*** Opening of Recorded data ***
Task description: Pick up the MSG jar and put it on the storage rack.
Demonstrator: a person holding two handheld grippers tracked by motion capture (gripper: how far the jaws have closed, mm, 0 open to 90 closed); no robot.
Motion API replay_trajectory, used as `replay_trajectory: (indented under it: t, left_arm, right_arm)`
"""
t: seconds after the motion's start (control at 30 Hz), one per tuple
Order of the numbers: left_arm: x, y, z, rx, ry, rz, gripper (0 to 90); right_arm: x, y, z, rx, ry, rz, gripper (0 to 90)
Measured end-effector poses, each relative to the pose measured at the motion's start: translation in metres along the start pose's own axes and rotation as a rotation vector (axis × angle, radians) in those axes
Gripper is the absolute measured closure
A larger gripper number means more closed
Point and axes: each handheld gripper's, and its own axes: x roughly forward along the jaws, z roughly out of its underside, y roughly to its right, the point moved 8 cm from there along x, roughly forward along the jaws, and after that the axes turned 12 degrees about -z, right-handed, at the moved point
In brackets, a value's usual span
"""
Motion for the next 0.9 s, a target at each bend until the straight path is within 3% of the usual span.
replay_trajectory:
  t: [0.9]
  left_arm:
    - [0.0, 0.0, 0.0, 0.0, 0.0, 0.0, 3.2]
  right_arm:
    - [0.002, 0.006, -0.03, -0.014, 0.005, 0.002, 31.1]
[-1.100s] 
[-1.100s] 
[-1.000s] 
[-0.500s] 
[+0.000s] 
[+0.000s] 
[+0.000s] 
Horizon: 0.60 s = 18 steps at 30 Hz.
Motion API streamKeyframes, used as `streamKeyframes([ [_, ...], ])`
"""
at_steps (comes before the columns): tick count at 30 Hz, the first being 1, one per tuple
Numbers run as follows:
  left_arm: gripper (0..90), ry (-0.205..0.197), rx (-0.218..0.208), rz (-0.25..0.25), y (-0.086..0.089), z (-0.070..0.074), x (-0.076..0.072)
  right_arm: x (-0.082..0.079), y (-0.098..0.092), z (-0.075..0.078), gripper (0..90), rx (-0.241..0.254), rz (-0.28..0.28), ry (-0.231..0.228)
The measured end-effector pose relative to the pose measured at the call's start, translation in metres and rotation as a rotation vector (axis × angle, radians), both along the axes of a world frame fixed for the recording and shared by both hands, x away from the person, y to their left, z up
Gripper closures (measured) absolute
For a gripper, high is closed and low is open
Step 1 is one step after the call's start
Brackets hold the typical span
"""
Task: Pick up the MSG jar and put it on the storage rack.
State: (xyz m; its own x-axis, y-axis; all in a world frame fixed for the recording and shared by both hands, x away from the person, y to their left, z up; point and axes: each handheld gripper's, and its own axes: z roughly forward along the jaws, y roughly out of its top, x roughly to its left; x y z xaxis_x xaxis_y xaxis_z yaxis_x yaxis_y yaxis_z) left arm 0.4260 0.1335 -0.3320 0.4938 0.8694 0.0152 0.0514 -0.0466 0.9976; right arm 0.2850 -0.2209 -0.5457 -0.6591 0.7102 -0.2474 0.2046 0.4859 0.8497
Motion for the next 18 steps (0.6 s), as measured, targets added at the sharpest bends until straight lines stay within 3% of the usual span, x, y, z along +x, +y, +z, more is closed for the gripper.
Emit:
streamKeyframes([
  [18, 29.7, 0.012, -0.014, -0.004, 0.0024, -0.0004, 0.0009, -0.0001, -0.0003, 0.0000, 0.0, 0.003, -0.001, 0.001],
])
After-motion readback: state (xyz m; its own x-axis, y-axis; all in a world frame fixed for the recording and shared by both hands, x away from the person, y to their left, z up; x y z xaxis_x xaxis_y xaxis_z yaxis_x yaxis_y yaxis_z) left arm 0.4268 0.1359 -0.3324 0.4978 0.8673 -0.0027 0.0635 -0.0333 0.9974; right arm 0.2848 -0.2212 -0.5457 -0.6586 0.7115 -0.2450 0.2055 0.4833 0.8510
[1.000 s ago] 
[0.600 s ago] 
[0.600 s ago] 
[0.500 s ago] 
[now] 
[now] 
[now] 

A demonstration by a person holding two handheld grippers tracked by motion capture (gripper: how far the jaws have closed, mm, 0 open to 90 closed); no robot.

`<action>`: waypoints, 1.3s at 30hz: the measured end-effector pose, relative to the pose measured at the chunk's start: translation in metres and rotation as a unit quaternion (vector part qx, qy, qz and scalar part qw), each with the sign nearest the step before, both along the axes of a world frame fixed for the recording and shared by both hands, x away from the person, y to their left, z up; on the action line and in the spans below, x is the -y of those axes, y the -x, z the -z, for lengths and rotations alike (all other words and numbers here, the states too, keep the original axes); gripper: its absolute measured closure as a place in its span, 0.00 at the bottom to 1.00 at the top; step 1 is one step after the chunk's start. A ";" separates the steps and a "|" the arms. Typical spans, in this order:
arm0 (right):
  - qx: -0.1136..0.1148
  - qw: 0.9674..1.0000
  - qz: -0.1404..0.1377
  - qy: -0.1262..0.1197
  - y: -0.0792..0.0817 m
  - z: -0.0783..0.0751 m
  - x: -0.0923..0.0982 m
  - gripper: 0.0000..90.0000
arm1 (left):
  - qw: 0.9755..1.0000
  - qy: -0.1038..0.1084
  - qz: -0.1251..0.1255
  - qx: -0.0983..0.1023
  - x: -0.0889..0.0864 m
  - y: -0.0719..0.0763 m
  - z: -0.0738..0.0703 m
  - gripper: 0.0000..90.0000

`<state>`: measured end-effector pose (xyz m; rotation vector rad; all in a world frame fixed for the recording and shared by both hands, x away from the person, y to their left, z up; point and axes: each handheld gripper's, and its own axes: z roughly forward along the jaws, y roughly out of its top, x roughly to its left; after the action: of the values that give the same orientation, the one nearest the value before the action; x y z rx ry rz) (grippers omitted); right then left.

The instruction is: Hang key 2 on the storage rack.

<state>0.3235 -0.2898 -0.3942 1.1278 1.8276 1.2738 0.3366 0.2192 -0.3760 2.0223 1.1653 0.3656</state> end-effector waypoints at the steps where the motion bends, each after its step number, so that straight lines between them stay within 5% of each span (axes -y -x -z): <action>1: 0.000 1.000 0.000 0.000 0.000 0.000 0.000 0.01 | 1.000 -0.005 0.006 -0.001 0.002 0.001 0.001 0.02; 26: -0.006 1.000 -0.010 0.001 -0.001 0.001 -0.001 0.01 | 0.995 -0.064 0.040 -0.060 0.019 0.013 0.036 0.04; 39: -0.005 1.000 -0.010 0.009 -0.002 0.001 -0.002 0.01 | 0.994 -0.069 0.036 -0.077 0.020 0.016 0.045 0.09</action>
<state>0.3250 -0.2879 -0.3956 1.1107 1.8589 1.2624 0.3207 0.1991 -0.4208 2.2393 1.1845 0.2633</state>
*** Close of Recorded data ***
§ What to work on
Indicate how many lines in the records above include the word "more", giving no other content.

§ Solution to this task
2